» ASSIGNMENT:
Every line from the one with "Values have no" through the end of the material below, both ends included, should be transcribed exactly, without pictures.

» EXERCISE DATA:
-*-

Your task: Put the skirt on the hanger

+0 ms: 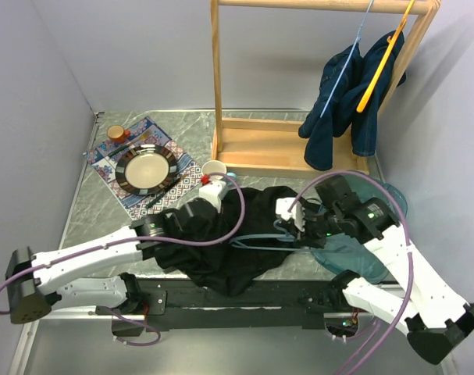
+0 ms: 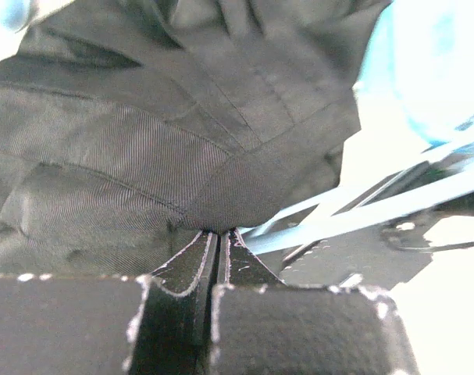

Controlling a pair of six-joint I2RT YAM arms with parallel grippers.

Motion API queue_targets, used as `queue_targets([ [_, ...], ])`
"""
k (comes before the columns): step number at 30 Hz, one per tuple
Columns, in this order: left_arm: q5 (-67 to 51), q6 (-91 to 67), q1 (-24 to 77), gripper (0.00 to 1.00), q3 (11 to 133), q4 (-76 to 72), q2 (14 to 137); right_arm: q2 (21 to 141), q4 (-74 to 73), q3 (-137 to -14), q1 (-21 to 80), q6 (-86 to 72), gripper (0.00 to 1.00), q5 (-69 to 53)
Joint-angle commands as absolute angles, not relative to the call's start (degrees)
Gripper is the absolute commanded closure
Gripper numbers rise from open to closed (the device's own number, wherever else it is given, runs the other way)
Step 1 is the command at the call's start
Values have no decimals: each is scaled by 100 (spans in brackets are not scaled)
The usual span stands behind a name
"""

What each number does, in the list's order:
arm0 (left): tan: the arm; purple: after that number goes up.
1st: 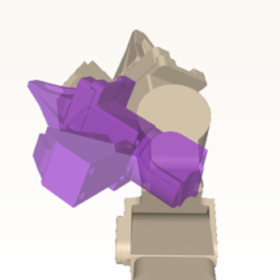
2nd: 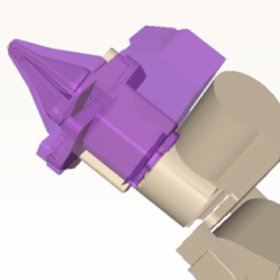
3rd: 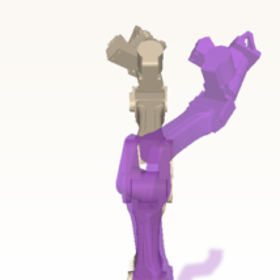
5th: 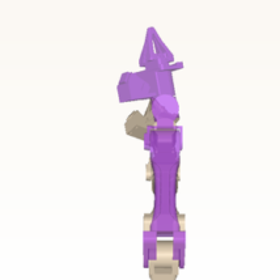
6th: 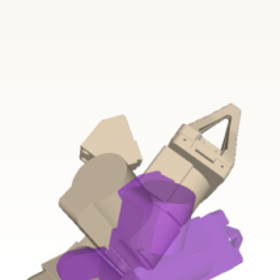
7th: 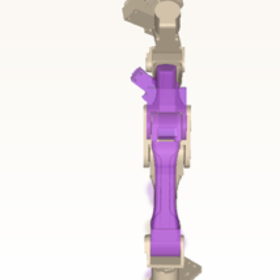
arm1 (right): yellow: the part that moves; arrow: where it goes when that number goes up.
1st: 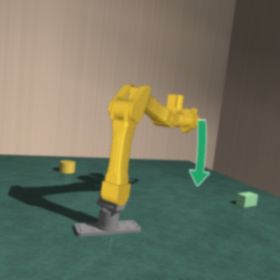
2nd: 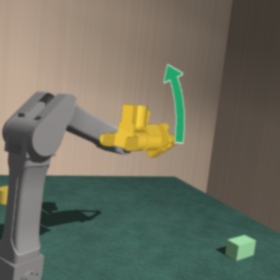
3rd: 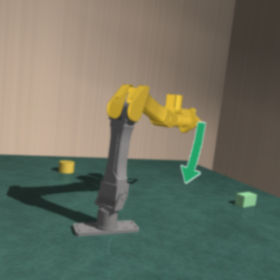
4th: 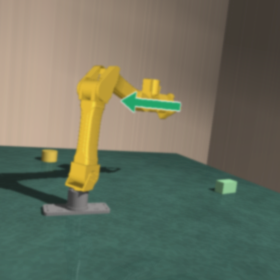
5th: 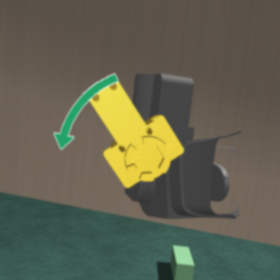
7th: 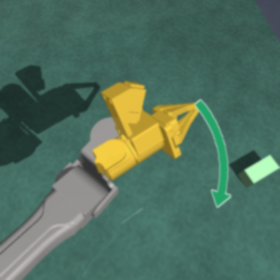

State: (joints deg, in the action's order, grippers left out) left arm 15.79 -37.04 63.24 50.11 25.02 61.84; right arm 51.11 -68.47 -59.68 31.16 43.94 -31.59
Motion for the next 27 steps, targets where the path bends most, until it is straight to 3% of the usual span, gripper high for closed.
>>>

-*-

» WRITTEN SOLUTION:
Values have no decimals: each is scaled by 100 (spans in brackets are not scaled)
The usual span stands behind a name
"""

What each number does, in the list's order:
arm0 (left): tan: the arm; purple: after that number goes up.
1st: 
2nd: 
3rd: 
5th: 
6th: 
7th: 
arm1 (right): yellow: the part that moves; arrow: where it goes when that number goes up.
1st: 
2nd: 
3rd: 
4th: 
5th: 
7th: 

State: (joints deg, in the action's order, grippers left out) left arm 15.79 -37.04 63.24 50.11 25.02 61.84; right arm 51.11 -68.47 -59.68 31.16 43.94 -31.59
Motion for the next 27 steps, targets where the path bends most, until it is straight to 3% of the usual span, gripper high for closed.
>>>

That completes the answer.